When Mahela Jayawardene made his test debut in August 1997 and scored an impressive half-century against India, there was certainly appreciation of his talent. But not many would have expected that by the time he finally bids adieu to the game, he would have played for almost one and a half decades, amassed 11,814 runs from 149 matches with 34 test centuries.
One of the things that he wanted to achieve and missed by a whisker was maintaining his test average over 50. The batsman scored a half-century in his last test innings but his test average slipped to 49.84. Still, how many can boast of an average like his?
The people's man in Sri Lankan cricket, Mahela Jayawardene's retirement from test cricket was made all the more special with a rare Sri Lankan win at Headingley, capped off by a 2-0 series victory against Pakistan at home in the final test of his career.
While he was dismissed for just four in the first innings, trapped in front of the wickets off Saeed Ajmal, the veteran batsman made a crucial contribution of 54 in the second innings, bringing up his 50th half-century in test cricket. He also added 107 runs with Kumar Sangakkara in his last test innings, which was only fitting as the duo have had 19 century partnerships in test cricket.
Courtesy of Rangana Herath's 5-wicket haul, Sri Lanka bowled out Pakistan for just 165 in the final innings and wrapped up the match early on day five, winning by 105 runs to bag the series - the team had done it for Mahela, for the man who had given his all to Sri Lankan cricket for 15 years.
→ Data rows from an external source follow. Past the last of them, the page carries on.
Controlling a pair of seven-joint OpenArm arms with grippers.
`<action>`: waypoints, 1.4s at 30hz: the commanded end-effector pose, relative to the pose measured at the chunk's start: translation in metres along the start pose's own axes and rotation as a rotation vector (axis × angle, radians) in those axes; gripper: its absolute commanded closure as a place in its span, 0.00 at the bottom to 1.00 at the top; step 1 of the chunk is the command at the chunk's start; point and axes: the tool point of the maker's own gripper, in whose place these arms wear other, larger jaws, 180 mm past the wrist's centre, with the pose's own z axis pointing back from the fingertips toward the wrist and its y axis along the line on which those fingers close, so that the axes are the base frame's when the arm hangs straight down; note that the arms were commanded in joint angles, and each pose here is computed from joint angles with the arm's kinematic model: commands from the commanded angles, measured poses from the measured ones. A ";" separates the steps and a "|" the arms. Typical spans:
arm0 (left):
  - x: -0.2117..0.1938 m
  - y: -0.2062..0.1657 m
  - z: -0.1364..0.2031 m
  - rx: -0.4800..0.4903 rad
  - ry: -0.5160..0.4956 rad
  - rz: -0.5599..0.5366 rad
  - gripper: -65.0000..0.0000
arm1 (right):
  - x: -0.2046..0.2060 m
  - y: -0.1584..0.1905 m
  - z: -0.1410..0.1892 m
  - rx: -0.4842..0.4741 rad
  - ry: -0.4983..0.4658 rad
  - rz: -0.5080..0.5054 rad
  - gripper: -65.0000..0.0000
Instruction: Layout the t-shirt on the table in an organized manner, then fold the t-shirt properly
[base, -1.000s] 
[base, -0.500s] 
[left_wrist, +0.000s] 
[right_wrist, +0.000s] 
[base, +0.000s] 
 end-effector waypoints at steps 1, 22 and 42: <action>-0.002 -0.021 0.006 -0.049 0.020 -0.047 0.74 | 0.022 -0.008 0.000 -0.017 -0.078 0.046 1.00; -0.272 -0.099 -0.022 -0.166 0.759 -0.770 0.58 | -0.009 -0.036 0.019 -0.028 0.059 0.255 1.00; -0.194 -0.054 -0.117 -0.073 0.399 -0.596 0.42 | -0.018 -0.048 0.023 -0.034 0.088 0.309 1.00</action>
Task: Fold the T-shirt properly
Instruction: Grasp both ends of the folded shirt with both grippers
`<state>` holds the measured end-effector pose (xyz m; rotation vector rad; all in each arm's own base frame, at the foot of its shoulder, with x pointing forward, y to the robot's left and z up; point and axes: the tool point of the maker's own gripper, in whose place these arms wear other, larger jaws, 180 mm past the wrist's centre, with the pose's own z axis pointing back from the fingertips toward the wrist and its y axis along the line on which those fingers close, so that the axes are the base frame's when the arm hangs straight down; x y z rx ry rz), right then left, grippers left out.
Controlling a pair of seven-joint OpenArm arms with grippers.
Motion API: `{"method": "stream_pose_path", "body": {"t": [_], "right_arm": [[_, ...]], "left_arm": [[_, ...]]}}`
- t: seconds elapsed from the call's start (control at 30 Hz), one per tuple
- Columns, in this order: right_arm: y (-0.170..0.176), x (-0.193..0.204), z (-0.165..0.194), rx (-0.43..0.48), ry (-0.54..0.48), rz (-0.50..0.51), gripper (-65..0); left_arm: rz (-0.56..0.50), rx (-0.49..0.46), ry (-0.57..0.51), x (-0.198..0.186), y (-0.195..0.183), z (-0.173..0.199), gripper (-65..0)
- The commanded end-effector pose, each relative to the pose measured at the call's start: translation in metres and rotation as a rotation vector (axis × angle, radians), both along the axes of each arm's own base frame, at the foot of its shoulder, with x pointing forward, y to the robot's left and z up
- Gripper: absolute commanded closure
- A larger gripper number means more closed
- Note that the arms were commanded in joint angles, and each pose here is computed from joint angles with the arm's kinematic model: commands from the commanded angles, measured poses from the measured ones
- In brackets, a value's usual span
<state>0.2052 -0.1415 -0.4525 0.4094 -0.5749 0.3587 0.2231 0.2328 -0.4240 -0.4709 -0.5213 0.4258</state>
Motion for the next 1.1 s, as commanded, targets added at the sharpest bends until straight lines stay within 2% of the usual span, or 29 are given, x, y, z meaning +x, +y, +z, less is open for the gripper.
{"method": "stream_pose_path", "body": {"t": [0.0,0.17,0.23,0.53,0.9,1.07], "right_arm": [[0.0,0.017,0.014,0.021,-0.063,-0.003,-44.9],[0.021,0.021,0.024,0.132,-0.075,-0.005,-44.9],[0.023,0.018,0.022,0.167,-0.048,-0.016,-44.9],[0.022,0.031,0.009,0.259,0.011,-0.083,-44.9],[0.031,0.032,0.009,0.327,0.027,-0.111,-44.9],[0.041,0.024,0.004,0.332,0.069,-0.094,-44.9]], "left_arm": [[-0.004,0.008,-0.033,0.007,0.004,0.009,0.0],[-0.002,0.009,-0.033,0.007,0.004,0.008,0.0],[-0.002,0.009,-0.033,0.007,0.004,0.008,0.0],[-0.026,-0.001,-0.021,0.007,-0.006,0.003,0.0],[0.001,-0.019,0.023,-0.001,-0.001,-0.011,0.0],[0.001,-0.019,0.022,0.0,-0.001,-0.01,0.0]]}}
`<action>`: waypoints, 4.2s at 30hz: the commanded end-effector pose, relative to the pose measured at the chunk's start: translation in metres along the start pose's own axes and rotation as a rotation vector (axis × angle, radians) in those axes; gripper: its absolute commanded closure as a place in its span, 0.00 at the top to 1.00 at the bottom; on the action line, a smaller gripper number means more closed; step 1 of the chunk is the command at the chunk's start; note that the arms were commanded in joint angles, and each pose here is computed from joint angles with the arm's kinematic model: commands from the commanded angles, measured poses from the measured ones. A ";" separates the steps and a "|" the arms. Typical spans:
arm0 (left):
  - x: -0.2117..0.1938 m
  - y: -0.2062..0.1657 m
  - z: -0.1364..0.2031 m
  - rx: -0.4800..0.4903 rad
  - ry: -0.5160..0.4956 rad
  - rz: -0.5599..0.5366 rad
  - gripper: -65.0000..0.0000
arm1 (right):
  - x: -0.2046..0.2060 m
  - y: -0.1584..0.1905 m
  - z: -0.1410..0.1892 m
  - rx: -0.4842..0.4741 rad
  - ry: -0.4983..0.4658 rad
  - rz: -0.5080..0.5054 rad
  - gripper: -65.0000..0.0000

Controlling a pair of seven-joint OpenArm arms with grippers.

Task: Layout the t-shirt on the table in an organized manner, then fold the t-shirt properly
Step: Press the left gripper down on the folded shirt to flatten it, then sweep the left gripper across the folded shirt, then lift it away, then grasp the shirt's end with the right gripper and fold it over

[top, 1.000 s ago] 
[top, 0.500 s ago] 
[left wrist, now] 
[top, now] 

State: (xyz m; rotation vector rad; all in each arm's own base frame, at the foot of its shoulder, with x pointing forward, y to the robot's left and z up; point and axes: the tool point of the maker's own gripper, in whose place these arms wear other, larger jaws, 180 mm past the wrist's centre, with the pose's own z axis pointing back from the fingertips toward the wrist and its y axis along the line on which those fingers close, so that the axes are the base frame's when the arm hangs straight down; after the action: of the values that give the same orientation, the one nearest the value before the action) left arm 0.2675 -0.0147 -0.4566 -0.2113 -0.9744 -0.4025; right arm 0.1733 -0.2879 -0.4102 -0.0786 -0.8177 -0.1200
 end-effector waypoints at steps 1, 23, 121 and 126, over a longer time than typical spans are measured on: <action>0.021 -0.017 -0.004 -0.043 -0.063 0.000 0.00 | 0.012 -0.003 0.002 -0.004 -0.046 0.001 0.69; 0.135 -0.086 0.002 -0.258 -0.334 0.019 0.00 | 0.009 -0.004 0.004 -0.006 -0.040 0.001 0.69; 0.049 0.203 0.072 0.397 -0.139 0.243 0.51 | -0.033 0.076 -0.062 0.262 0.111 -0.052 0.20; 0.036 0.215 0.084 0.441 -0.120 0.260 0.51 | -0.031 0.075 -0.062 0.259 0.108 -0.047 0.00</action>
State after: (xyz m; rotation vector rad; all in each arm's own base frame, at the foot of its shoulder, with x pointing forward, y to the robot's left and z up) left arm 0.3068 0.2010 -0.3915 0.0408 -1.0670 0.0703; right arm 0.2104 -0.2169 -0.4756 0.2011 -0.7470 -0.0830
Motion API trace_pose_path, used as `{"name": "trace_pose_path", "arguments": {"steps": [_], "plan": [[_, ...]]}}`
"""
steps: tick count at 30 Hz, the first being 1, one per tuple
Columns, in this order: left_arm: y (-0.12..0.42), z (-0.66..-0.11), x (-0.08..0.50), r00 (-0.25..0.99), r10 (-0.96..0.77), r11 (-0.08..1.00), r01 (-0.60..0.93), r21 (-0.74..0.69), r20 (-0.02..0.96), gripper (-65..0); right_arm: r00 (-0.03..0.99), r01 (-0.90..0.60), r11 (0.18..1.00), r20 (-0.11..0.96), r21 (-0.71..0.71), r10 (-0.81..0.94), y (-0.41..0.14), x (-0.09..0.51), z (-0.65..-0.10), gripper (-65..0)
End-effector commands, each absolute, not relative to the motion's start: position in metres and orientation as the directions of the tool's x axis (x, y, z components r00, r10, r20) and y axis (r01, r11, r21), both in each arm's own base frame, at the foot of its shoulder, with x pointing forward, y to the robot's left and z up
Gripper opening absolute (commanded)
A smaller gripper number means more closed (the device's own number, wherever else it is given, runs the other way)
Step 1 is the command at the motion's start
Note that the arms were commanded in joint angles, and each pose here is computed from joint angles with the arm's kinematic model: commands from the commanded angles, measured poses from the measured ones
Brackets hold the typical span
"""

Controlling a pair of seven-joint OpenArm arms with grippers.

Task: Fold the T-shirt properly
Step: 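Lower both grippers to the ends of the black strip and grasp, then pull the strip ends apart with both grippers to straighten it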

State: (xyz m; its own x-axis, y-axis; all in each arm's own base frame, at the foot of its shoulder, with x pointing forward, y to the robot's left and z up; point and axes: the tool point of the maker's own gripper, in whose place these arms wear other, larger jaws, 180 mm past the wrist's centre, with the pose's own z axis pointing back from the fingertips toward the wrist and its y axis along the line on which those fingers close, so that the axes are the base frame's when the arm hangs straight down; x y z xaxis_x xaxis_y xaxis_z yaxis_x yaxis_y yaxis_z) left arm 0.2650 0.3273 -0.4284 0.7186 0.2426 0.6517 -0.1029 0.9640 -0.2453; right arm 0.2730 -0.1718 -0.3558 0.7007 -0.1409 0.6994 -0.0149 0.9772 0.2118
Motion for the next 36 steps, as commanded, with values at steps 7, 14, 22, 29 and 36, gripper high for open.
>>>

"It's been an emotional day but I promise I won't cry," were Mahela Jayawardene's first words when he took the podium right after his final Test.
"My most valued day in Tests is the day I got my cap," Jayawardene said. "To walk into that dressing room and be with that group of players on Test debut, and to receive my cap from captain Arjuna Ranatunga, with all the other guys being there - it was probably the best day in my life, and something I will never forget. It's not easy to let it go, but there will be a lot of young talent waiting to wear this cap, and that's a great thing. I'm still wearing it on my head, because it's the last time I can do that."
It's never easy to let go of the thing that you have done all your life and you know no better but the pinch of letting go was reduced after Sri Lanka won their first World Cup title after 1996 with a T20 World Cup victory against India in 2014, just three months before Jayawardene's retirement from test cricket.
The man who had been an advocate for nurturing young talent in the last few years of his career, made a point of practicing what he preached. Despite no evidence of a sharp decline in form, Jayawardene decided to retire. In fact, he had scored a brilliant 165 against South Africa just a couple of months ago in Colombo and was still striking the ball well.
Most legends know when it's the right time to go and the legend that Jayawardene is, he did know, and left the stage to thunderous applause.